We must cut all options for the end user to own anything, let’em pay subscriptions instead.
In a SONY board meeting, probably.
Why are we suddenly selling more NAS grade HDDs?
- Seagate executives
Something tells me the market for media servers is very different than the market for BD-R. The only benefit to having a collection of burned discs over a NAS is that you can let people borrow them. It’s otherwise mostly downsides
Are we back to trusting Seagate again? Last I knew their spinning rust was t trust worthy. I’ve had 6 drives fail me in the last 2 decades, and all but one or two were Seagate, so I just assume their bad anymore and go with other suppliers.
Every drive I’ve had fail, personally or professionally, has been a Seagate drive.

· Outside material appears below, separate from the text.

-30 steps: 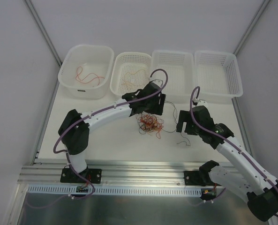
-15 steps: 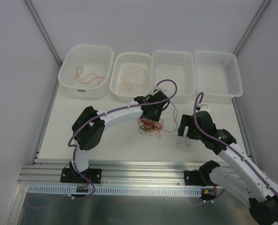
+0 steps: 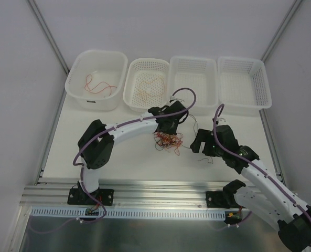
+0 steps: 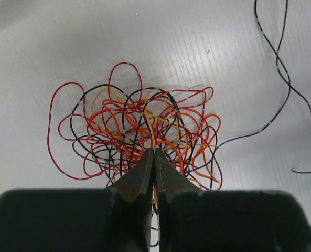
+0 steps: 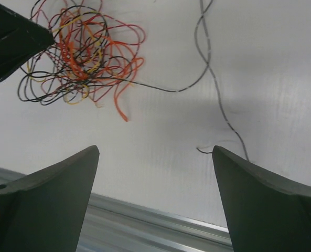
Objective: Untangle the cables
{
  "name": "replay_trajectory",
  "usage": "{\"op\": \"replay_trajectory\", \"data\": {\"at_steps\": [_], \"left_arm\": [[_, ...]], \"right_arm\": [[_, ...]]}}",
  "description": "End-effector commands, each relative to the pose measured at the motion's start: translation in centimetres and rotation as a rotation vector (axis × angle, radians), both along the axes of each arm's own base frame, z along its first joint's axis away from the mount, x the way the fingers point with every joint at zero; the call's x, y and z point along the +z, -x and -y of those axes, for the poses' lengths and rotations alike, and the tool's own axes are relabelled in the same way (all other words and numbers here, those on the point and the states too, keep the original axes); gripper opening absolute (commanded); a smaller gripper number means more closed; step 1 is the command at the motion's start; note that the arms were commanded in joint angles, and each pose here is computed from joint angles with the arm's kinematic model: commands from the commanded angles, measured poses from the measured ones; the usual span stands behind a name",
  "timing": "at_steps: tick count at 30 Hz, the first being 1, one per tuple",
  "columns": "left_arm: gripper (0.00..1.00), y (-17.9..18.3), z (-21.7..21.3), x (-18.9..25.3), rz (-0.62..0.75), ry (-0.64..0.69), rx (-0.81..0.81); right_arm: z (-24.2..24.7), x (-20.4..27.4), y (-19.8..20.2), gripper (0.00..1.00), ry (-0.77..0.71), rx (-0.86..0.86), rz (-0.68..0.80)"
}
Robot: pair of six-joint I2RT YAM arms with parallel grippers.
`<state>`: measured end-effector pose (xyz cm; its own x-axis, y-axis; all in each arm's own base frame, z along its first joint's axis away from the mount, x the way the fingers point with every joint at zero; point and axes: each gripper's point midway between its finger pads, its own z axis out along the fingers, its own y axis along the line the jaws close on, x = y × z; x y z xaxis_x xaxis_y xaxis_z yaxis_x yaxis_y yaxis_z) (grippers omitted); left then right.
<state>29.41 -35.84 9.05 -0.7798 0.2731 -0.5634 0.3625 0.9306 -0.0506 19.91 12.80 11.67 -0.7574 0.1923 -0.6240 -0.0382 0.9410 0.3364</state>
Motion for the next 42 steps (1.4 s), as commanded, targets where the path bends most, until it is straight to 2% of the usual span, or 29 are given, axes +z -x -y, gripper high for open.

I’ve had both Seagate and WD drives fail. I just think drives fail rather commonly.
I genuinely don’t know. Their name was just the first one that came to my mind.
Eh, I doubt many people are burning their own Blu-ray discs - this does not apply to discs you buy that already have films on, those are manufactured differently, and are still being made.
But even if you do archive your personal data onto Blu-ray discs, there are still other manufacturers besides Sony.
This really isn’t a big deal.
This really isn’t a big deal.
Sure. One tiny bit at a time…
Really though, who burns Blu rays. Yes I’m sure there’s a handful of people out there doing it but I don’t know anyone who’s still burning discs in 2024. Storage space is large and cheap now and way less hassle than discs. Companies as big as Sony can’t keep producing products for a tiny market it just doesn’t make sense.
Who still burns discs (outside of retro gamers) in 2024, let alone Blu-Rays? They aren’t killing the whole format.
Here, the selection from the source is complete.